India and Russia do have common interests in counter-terrorism and regional issues such as Afghanistan and Syria. On the former, they called for “a truly inclusive and representative government” and the need for humanitarian assistance, combatting terrorism and drug trafficking. On the latter, they agreed on humanitarian assistance and to advance “a Syrian-led and Syrian-owned, UN-facilitated political process.” There was the usual discussion on the UN reform, cooperation at the UN and other multilateral fora including G20, BRICS, RIC and SCO.
But the most skilful diplomacy was at play in addressing the public differences between Delhi and Moscow on the usage and the composition of the ‘Indo-Pacific/Asia-Pacific’ – the former being India’s preference, the latter being Russia’s. In usage, both agreed on the phrase “in the regions of Indian and Pacific oceans.” In practice, both want the region to be “free, open, transparent and inclusive.” But differences remain: Russia is opposed to the formation of non-inclusive clubs like the Quad and AUKUS, while India continues to be an enthusiastic member and supporter of the Quad and is not uncomfortable with the AUKUS, given the omnipresent China factor. They just agreed to disagree.
The intricate challenge India and Russia face is similar, if not the same: Russia’s closest partner, China, is India’s adversary; and India’s good and increasingly close friend, the U.S., is Russia’s adversary. Both India and Russia are keen on safeguarding their relations with their friends, but neither is willing to turn the existing cooperation into dependency. That is why India and Russia will remain strategically tied to each other, despite occasional differences. On July 8, Jaishankar observed, in his address to the Russian think tank IMEMO, that the India-Russia relationship rested on “the foundation of a more democratic and diverse international order” and on ensuring the “interests of a critical partner.” Clearly, both Delhi and Moscow are capable of managing this challenge.

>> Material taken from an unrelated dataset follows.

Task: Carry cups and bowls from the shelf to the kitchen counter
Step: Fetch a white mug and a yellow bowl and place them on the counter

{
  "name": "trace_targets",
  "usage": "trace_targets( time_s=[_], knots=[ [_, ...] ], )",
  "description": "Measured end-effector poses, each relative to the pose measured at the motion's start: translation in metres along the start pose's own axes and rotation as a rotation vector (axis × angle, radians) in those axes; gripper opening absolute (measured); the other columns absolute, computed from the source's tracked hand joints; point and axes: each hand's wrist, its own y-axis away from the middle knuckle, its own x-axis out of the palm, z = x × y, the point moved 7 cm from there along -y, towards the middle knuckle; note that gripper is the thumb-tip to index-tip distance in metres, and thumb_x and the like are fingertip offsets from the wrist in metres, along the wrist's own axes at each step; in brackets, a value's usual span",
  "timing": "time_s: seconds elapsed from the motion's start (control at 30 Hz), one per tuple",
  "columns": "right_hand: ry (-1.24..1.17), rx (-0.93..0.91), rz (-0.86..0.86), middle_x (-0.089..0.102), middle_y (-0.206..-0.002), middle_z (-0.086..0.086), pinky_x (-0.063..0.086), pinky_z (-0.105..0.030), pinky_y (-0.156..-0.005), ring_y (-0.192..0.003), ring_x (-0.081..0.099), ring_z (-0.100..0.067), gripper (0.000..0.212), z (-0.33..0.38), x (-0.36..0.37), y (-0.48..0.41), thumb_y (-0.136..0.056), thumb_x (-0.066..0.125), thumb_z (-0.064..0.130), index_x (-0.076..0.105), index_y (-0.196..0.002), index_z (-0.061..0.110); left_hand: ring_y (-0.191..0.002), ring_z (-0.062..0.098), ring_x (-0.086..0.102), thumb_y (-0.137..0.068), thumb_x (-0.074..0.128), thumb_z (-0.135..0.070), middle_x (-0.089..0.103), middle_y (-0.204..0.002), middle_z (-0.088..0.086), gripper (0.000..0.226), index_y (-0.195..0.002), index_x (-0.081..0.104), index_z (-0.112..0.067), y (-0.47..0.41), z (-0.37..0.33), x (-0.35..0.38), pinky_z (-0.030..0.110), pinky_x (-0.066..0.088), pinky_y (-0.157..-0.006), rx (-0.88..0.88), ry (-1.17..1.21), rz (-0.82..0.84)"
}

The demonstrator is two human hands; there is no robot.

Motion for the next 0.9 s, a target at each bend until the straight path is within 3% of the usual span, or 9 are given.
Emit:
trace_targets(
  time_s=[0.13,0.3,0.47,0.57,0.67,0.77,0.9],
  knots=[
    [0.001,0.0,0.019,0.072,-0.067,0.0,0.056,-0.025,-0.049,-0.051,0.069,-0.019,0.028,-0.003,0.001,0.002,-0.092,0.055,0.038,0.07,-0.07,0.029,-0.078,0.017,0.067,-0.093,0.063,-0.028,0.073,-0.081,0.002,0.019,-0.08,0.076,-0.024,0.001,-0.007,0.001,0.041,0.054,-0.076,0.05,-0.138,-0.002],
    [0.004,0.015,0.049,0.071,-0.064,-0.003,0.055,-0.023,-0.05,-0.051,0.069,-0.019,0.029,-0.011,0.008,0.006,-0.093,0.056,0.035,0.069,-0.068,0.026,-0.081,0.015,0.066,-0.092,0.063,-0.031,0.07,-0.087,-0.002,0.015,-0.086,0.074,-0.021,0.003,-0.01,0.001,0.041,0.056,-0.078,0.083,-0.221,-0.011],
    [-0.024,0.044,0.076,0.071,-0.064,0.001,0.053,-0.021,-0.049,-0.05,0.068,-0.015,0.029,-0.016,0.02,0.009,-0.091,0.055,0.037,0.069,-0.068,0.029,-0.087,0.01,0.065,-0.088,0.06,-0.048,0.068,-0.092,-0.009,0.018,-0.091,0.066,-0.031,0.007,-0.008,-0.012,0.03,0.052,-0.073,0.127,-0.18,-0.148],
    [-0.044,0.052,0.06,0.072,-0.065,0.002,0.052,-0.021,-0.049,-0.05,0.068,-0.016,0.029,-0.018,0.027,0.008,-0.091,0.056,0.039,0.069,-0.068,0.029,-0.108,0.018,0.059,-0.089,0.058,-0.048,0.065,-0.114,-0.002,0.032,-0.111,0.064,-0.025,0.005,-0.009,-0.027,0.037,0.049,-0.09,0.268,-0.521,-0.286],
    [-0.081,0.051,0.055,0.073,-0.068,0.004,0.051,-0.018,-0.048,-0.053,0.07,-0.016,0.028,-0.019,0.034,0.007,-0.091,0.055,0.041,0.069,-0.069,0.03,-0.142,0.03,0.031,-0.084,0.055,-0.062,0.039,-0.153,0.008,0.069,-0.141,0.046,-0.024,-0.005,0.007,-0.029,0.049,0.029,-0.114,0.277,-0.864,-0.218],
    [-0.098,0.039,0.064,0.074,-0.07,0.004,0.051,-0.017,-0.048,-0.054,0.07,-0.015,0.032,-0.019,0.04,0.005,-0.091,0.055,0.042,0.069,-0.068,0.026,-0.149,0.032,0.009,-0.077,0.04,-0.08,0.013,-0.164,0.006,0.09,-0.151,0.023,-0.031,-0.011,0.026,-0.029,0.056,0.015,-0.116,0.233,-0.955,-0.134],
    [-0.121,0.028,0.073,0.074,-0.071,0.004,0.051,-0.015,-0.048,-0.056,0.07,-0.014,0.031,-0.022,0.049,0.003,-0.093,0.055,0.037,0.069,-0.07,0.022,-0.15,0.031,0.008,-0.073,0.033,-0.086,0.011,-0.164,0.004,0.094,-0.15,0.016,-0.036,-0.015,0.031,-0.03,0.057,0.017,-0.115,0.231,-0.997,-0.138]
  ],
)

Essentially it is now up to the officialdom in the establishments of the two countries to translate ambitious plans into action in a timely manner. In this task, they will need to actively draw in and involve the business sector, academia and civil society. Unfortunately, all of the four-and-a-half-hour-long stay of President Putin was in New Delhi. South Block is the engine of the central government, but it is not India. To woo the nation as a whole and India Inc. in particular, Russian leaders must widen their outreach by including Mumbai, Bengaluru, Kolkata and Trivandrum in their itineraries. And they need to spend more time making friends on Indian soil, outside of the government. That will make a critical difference to bilateral ties.
Overall, the summit has been a success, a necessary modernising of the India-Russia relationship – less Raj Kapoor and the Bolshoi Ballet, and more fintech and connectivity. It is these areas that will cement the bilateral relationship with the next generation.
Rajiv Bhatia is Distinguished Fellow, Gateway House and a former ambassador.